‘This Much I Know To Be True’ review: an engrossing and intimate portrait of Nick Cave

Andrew Dominik reunites with Cave and Warren Ellis for another definitive performance-meets-documentary gem

“I’ve retrained as a ceramicist, because it’s no longer viable to be a touring artist,” dryly delivers Nick Cave as he guides filmmaker Andrew Dominik through his terrifying lockdown workshop, which houses 18 majestically grotesque handmade models of the devil. Well, you didn’t expect him to go into cyber, did you?

It’s a surprising side of the vampiric Cave to see, but then he and Dominik go way back: the director actually dated the titular Deanna from the classic 1988 Bad Seeds anthem shortly after Cave. Many would struggle to find a more terrifying ex to have waiting in the wings, but the pair became close friends and later collaborators: Cave and his songwriting partner Warren Ellis penned the score for Dominik’s The Assassination of Jesse James by the Coward Robert Ford in 2007.

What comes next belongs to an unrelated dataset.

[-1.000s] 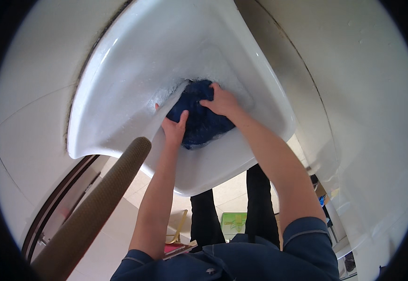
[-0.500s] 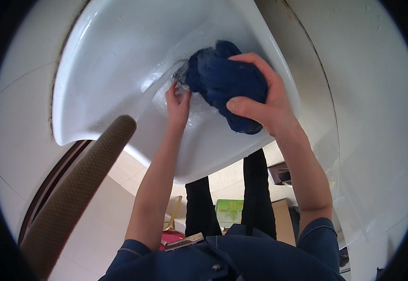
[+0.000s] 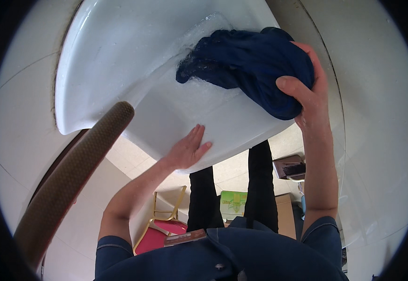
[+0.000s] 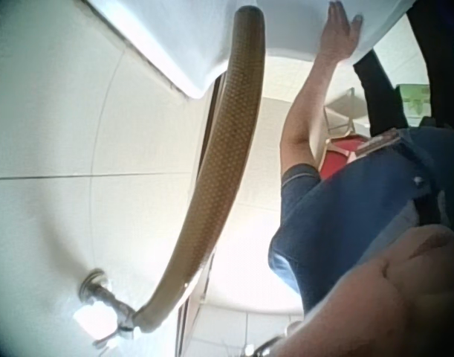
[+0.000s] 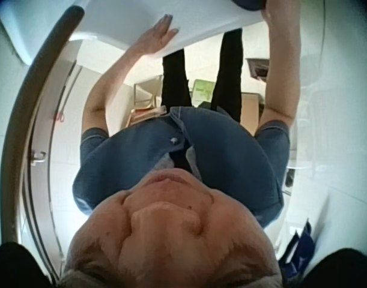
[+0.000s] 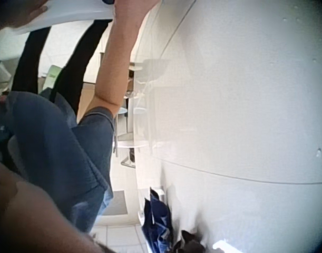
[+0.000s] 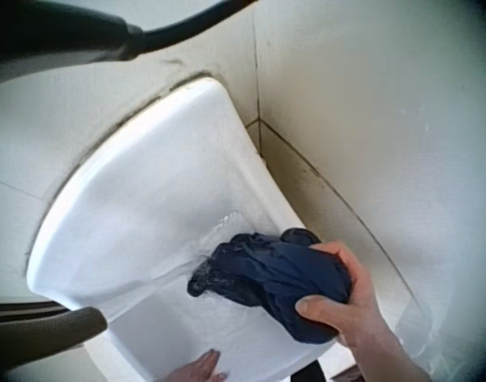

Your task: The person hand-washes a dark brown cloth and a blue cloth in a white sink. They scrub the items under running water, rinse them, and wring out the excess water. The person handles the items one at a time, lifting them to inspect and squeeze them before placing them back in the sink.

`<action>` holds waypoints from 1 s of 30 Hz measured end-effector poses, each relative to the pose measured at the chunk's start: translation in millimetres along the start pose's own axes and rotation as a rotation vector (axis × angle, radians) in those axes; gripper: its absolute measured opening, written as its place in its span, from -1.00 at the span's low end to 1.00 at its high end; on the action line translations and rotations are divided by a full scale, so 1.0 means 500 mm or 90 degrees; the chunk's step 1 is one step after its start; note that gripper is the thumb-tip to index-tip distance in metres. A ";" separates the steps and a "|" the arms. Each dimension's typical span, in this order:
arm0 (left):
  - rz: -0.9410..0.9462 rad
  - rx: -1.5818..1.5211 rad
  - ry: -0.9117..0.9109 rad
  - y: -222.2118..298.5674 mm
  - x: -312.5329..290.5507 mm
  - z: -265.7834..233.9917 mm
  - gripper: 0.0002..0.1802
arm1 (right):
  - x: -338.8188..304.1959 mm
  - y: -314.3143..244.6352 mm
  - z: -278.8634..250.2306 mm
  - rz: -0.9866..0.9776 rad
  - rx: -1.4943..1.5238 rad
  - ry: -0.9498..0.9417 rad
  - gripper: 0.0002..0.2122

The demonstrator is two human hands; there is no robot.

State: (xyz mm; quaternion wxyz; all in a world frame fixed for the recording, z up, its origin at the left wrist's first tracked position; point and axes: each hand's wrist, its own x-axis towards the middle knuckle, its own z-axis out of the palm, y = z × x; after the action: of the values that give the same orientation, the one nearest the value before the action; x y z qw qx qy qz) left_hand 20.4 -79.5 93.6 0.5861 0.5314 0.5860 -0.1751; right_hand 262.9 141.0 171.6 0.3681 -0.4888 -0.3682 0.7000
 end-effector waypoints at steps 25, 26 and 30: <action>0.060 -0.312 0.525 -0.005 0.092 -0.071 -0.43 | -0.025 -0.011 0.123 -0.075 -0.076 -0.246 -0.38; 0.110 -0.245 0.554 -0.027 0.064 -0.082 -0.42 | -0.022 -0.009 0.125 -0.065 -0.052 -0.227 -0.39; 0.057 0.295 0.482 -0.080 -0.042 -0.198 -0.25 | -0.028 0.015 0.133 -0.042 -0.038 -0.213 -0.52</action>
State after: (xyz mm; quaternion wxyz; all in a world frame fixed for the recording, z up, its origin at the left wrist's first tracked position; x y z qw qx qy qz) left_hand -67.5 -21.2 120.4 0.2032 0.7002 0.6809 -0.0693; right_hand 201.9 115.1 187.7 0.3097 -0.3640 -0.4610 0.7477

Their working lives became a lot more personal when Dominik was asked to helm the 2016 documentary One More Time With Feeling, a devastating portrayal of Cave and his wife Susie dealing with the loss of their teenage son Arthur while the Bad Seeds were completing their 16th album ‘Skeleton Tree’. Tragically, we learned of the passing of another of Cave’s children – Jethro Lazenby, whom he shared with Beau Lazenby – this week, just days ahead of the new film’s release.

One More Time With Feeling was an immaculate and thoroughly human film, the likes of which we’ll probably never see again for quite obvious reasons. In its honesty and intimacy, it rendered any need for Cave to do press interviews completely obsolete – but his fans feel closer to him than ever, and exercises like this film are central to that.

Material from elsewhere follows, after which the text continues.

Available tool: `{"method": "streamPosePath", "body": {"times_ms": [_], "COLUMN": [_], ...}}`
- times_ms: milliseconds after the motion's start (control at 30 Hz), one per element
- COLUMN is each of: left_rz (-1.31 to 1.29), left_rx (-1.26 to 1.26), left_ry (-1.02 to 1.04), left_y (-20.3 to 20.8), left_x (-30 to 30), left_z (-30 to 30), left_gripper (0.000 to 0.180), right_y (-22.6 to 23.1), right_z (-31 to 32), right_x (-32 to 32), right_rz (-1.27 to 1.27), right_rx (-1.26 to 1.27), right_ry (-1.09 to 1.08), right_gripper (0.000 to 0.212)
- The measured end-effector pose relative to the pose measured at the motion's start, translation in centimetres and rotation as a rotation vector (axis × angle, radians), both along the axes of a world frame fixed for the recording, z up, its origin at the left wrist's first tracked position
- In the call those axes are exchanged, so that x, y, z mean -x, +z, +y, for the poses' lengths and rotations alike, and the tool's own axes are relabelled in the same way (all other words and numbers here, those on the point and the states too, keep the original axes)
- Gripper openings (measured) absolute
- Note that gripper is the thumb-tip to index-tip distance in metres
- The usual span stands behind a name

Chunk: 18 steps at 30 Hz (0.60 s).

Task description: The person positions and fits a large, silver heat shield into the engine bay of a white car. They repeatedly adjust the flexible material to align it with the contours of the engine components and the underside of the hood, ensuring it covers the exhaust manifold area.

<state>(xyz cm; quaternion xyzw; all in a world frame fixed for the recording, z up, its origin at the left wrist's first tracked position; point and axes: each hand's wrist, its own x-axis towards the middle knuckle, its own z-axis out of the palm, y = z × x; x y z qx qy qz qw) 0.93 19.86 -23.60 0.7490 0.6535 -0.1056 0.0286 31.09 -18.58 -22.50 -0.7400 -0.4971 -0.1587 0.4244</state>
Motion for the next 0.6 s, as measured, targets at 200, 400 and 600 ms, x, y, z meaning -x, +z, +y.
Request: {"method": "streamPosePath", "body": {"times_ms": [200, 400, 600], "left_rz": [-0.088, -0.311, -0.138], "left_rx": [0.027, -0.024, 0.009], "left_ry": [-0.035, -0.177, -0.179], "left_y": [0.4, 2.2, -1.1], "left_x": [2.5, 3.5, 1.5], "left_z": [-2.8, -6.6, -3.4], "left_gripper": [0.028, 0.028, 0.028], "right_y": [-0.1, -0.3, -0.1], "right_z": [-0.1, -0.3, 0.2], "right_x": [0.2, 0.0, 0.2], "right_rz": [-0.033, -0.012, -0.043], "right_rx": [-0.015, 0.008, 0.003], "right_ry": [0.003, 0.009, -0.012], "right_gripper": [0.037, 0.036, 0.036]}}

At the core of This Much I Know To Be True are sumptuously-shot performances of choice tracks from the Bad Seeds’ ethereal ‘Ghosteen’ and Cave & Ellis’ lockdown revelation record ‘Carnage’, all filmed in breathtaking arthouse style in an abandoned factory in Bristol. A frail but still razor-sharp and utterly beguiling Marianne Faithfull also shows up to deliver a gorgeous spoken-word poem that is later warped by Ellis into a hypnotic backing track. For that live music element alone, this film is worth any Cave fan’s time – especially for the dark euphoria of ‘White Elephant’ and the fire-and-brimstone rave of ‘Hand Of God’ – but Dominik again gets close to show us the heart behind the art.

As well as Cave in his ceramics workshop, we see him tenderly catching up with his son Earl – the twin brother of the sadly departed Arthur and now a successful actor – who passes on some sage advice when his father complains about life on set: “Stop being such a pussy.” Nice. We also witness the meticulous and heartfelt manner in which he reads and responds to fan letters on his website The Red Hand Files, and get some great insight into his personal and working relationship with his musical partner Ellis (as well as the truly horrific state of the latter’s Mac desktop).

After showing us the real people behind the music, Dominik ends with Cave concluding that he’s now found peace and meaning in life through seeing himself more as a father, husband, friend and citizen who makes art, rather than just “a musician”. In that spirit, it makes for the perfect companion piece to the questions of trauma posed in One More Time With Feeling, as well as a welcome addition to the canon of cracking Nick Cave films (check out the reality-bending drama-doc 20,000 Days On Earth and the cinematic lockdown concert film Idiot Prayer as well).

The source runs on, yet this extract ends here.